# Flushing New Yami 60



## el9surf (Dec 23, 2008)

How effective is the little garden hose port at flushing the motor compared to running it with ear muffs? Does the water bypass the thermostats when flushing with the hose port? 

I have always been under the impression that it's better to run the motor on ear muffs in the past. The manual includes both methods but doesn't suggest one being more effective than the other.

Any thoughts?


----------



## Flat Mad (Feb 12, 2017)

I have a F70 and have flushed both ways I don't think it matters.


----------



## sjrobin (Jul 13, 2015)

The hose port flush should only be used with a motor that is not running, so the water pump and thermostat are not operating. The hose port is option B, better than not flushing.


----------



## el9surf (Dec 23, 2008)

Yeah wasn't running the motor on the flush port. Just wondering if the port is as effective as muffs.


----------



## Flat Mad (Feb 12, 2017)

The first thing I do when I bring home a new boat is read the Yamaha owners manual. I have owned 2 40 tlr 1 50 tlr F 90 F115 250 HPDI and now I am running a F70 all but the 40&50 had the flushing port .Yamaha says both port and ear muffs are acceptable for flushing and never run the engine when using the flushing port.


----------



## el9surf (Dec 23, 2008)

Flat Mad said:


> The first thing I do when I bring home a new boat is read the Yamaha owners manual. I have owned 2 40 tlr 1 50 tlr F 90 F115 250 HPDI and now I am running a F70 all but the 40&50 had the flushing port .Yamaha says both port and ear muffs are acceptable for flushing and never run the engine when using the flushing port.

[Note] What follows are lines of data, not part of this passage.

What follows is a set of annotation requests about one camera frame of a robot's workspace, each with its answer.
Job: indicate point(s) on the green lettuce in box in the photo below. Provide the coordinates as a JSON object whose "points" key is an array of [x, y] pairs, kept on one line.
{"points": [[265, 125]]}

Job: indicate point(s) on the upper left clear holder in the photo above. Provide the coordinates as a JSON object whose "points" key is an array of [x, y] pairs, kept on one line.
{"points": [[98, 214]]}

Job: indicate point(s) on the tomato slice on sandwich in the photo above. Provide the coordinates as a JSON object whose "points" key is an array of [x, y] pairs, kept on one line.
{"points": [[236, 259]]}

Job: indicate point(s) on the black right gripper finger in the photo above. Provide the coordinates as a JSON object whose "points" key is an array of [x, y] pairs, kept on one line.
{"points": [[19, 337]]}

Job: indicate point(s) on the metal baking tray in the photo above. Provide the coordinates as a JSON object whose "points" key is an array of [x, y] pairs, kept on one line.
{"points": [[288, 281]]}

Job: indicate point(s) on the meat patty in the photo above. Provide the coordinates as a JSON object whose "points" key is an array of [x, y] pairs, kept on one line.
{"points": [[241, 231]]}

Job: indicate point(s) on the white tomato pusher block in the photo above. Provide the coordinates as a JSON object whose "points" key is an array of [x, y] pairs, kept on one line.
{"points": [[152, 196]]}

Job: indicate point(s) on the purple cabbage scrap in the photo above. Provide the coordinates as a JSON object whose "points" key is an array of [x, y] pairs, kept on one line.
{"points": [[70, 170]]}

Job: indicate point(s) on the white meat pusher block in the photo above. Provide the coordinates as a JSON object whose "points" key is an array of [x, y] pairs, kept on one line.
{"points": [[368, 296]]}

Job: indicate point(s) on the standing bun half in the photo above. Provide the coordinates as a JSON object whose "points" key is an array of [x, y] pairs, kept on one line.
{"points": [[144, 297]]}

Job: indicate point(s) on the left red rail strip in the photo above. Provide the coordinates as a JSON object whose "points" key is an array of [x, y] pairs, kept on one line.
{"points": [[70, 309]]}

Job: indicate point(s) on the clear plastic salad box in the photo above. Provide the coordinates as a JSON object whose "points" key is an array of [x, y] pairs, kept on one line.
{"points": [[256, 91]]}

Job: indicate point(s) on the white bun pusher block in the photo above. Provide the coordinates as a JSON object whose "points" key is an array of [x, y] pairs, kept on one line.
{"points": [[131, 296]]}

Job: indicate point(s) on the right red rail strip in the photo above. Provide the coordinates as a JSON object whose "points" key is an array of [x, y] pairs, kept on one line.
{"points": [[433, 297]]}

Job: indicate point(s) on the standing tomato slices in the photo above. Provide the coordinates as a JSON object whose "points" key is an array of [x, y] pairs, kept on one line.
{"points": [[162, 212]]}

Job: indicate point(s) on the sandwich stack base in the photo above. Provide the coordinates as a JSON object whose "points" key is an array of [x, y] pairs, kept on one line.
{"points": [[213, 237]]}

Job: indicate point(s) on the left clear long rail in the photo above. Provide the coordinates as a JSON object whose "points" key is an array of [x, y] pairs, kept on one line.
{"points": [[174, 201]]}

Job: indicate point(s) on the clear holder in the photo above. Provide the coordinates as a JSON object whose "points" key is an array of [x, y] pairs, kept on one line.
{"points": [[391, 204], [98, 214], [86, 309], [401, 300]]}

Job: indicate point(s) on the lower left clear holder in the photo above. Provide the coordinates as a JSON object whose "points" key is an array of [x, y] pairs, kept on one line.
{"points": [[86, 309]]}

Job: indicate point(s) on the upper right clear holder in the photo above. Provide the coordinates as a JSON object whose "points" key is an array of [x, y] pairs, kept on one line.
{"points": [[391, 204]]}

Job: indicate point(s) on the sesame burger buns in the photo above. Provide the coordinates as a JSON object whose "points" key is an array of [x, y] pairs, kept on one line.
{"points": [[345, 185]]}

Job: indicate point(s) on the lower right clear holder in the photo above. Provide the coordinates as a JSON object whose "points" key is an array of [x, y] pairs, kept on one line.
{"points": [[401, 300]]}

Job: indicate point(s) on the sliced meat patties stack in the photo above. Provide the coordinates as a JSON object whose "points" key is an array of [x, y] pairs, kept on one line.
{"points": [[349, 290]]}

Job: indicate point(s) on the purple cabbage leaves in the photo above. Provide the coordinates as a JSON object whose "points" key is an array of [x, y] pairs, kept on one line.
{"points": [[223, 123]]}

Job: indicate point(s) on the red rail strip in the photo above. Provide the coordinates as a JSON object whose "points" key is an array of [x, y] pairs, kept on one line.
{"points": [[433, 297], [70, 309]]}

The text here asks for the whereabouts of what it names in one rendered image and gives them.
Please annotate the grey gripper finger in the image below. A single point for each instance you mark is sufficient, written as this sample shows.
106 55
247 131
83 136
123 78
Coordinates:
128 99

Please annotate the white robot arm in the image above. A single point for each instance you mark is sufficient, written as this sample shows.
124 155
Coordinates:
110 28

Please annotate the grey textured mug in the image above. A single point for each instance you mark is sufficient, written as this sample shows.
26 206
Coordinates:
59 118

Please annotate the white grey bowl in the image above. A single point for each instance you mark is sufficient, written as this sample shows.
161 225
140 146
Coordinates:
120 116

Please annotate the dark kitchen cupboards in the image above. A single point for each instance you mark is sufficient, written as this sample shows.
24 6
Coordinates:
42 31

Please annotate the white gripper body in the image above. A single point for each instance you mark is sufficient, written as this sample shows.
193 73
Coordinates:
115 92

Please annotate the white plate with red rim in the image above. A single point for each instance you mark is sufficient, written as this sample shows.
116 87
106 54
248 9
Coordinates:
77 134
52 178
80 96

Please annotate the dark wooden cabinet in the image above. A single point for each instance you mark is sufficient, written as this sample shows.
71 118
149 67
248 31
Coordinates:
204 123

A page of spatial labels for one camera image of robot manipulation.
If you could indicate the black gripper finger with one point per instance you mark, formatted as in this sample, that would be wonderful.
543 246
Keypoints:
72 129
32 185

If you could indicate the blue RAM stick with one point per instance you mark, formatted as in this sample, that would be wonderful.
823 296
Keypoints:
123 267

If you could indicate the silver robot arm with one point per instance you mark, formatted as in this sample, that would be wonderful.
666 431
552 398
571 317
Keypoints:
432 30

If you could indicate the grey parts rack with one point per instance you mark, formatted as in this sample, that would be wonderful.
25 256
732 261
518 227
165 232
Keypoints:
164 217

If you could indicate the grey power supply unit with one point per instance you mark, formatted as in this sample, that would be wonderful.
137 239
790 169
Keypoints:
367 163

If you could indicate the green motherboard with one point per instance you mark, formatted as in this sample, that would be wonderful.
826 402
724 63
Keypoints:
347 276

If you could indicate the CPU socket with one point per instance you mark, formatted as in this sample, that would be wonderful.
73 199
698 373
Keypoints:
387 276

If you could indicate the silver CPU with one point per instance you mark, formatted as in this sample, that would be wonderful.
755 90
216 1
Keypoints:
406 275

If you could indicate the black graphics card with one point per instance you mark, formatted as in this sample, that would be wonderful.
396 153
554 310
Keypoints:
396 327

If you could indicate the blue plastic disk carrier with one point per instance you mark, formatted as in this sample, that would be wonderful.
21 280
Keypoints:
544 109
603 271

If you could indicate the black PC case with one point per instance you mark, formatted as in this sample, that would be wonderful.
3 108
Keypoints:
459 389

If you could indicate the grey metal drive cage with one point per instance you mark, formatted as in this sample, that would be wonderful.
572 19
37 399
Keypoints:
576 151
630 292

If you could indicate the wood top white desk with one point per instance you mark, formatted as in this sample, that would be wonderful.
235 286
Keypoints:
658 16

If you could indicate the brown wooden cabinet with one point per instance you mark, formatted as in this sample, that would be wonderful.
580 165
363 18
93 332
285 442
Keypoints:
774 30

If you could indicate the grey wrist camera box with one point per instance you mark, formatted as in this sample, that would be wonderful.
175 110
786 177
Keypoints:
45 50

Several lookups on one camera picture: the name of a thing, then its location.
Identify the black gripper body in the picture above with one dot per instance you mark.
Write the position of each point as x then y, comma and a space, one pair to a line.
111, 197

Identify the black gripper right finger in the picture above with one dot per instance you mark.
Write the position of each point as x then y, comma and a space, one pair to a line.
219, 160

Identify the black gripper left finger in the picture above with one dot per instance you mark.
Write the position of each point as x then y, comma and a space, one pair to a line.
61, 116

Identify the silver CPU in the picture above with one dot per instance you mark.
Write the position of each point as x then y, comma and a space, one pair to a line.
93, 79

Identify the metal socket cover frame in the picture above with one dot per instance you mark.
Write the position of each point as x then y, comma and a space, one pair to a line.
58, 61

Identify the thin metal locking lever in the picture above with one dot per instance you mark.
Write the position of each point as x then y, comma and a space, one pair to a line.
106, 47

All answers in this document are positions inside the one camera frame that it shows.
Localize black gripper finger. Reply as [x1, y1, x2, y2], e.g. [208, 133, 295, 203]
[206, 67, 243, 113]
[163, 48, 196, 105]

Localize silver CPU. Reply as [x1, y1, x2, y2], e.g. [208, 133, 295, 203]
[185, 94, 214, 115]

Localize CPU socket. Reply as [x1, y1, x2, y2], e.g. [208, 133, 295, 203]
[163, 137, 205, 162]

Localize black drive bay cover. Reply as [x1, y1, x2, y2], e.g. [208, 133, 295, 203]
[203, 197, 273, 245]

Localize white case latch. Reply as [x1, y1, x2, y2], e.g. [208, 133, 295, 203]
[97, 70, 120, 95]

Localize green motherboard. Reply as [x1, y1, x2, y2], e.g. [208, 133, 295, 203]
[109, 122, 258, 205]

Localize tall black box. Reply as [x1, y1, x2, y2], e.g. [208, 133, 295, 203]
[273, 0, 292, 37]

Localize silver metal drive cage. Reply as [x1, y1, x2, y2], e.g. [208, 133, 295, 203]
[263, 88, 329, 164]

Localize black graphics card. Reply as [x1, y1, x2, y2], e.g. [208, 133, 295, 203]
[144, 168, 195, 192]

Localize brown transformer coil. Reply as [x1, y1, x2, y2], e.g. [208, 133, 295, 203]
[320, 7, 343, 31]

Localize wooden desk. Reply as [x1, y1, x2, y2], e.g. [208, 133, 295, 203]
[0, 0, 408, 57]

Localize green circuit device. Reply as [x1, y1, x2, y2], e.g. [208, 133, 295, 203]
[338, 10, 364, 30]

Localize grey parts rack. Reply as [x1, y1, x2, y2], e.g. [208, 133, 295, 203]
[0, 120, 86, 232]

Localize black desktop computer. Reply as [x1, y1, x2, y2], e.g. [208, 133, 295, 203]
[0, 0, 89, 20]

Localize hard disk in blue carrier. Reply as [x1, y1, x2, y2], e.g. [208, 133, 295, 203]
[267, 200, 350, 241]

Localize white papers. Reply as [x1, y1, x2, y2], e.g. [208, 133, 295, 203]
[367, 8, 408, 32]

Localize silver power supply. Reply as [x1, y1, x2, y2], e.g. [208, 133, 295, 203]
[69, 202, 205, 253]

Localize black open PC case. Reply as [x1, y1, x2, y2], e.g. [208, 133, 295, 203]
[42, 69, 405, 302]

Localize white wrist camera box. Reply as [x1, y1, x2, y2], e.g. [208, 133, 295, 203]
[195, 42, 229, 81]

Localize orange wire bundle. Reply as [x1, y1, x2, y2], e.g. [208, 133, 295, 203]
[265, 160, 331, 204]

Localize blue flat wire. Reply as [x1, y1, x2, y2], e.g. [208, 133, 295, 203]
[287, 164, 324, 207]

Already read the manual, this is my 3rd Yami and my 7th outboard, I'm not new at this. Just wondering since the manual includes both.

It makes me wonder if the little flush port was adequate why include directions on flushing with the muffs in the manual. The flush port is way easier and you need a hose with a threaded end either way.


----------



## Flat Mad (Feb 12, 2017)

Like I said I don't think it matters Yamaha would not have a flushing port if it was detrimental for the engine,warranty repairs are expensive.Go old school and use ear muffs or flushing port which ever you like.


----------



## mtoddsolomon (Mar 25, 2015)

I have always used the flushing port, never even owned ear muffs. I flushed after every use and never had an issue. If you use it often you shouldn't have any issues either


----------



## Flat Mad (Feb 12, 2017)

If I use the port I will let the hose run 15 minutes or more when I flush with the muffs I don't like to let the engine run to long 5 or 10 minutes and when I use salt away I will use the port.


----------



## sjrobin (Jul 13, 2015)

The thermostat doesn't open and the water pump impeller does not turn on the hose flush, so the thermostat and water pump cannot be flushed with fresh water. I use the muffs and run the engine until the thermostat opens(warm water at the prop exhaust) I use the F60 in very harsh conditions: soft mud, sand, shoal grass, and turtle grass. Oh, and hyper-saline Laguna Madre.


----------



## Marsh Pirate (Sep 15, 2016)

I always do both. Probably overkill, but I know everything is flushed that way. Flush with the hose for about 10 minutes and then on the muffs for about 5.


----------



## Padre (Jul 29, 2016)

When my boat is on the lift it is almost impossible to flush with the muffs. So I use the hose flush. When it is on the trailer then I use the muffs.


----------



## swaddict (Dec 19, 2009)

sjrobin said:


> The thermostat doesn't open and the water pump impeller does not turn on the hose flush, so the thermostat and water pump cannot be flushed with fresh water. I use the muffs and run the engine until the thermostat opens(warm water at the prop exhaust) I use the F60 in very harsh conditions: soft mud, sand, shoal grass, and turtle grass. Oh, and hyper-saline Laguna Madre.


This ^^^


----------